> Task instructions
In the data below, find each line containing the string "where" and return it.

> Data excerpt
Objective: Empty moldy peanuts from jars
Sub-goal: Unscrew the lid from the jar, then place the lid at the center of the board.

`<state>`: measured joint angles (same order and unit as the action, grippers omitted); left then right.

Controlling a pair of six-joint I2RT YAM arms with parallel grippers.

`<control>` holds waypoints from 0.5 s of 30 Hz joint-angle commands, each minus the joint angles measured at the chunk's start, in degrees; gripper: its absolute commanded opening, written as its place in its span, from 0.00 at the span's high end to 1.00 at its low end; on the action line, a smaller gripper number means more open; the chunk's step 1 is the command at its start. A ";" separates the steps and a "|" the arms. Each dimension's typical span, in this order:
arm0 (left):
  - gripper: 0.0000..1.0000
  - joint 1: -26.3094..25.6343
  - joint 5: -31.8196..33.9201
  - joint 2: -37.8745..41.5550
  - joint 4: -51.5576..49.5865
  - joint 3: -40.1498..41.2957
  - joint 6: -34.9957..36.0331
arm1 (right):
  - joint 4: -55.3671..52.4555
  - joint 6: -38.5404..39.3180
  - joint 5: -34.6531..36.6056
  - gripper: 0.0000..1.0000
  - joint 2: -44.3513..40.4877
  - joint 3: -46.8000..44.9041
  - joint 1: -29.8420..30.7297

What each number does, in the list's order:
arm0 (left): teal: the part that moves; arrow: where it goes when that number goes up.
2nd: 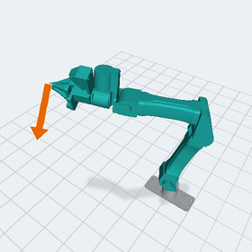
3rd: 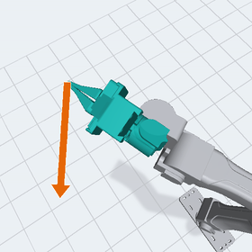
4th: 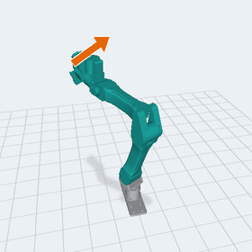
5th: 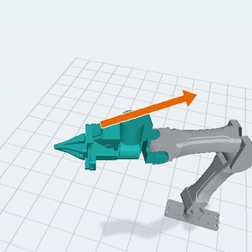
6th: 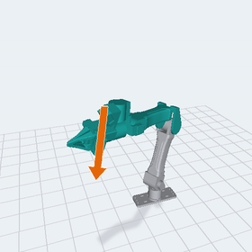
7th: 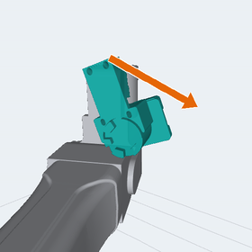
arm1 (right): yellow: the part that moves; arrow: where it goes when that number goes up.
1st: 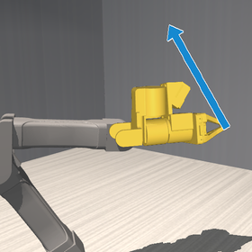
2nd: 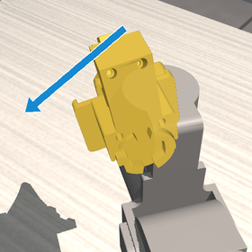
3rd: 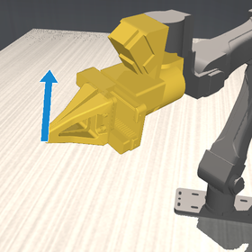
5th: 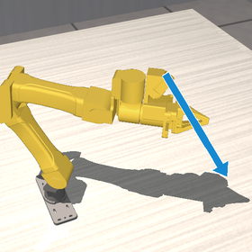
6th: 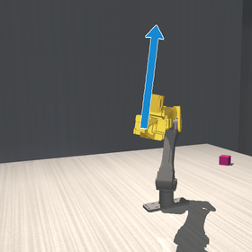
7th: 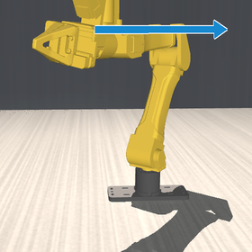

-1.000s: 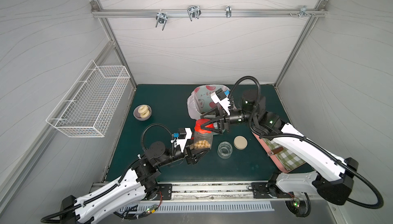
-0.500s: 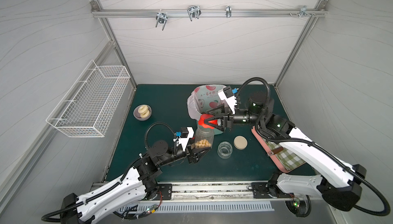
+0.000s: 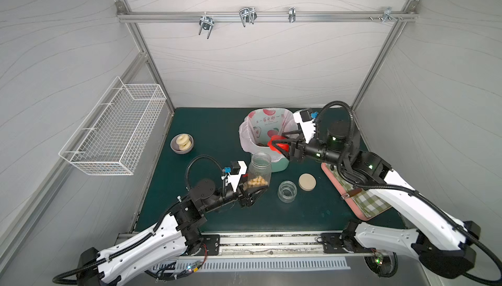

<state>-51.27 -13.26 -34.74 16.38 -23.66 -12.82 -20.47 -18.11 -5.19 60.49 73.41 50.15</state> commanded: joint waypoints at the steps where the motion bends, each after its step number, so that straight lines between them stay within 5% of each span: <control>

> Result below
arm0 (left): teal: the part that moves; arrow: where it goes when that number goes up.
arm1 (right): yellow: the part that moves; arrow: where it goes when that number goes up.
<state>-51.27 -13.26 -34.74 16.38 -23.66 -12.82 -20.47 -18.11 -5.19 60.49 73.41 50.15</state> commanded: joint waypoints at the steps where the motion bends, each after its step number, so that straight lines between them stay within 5% of each span: <control>

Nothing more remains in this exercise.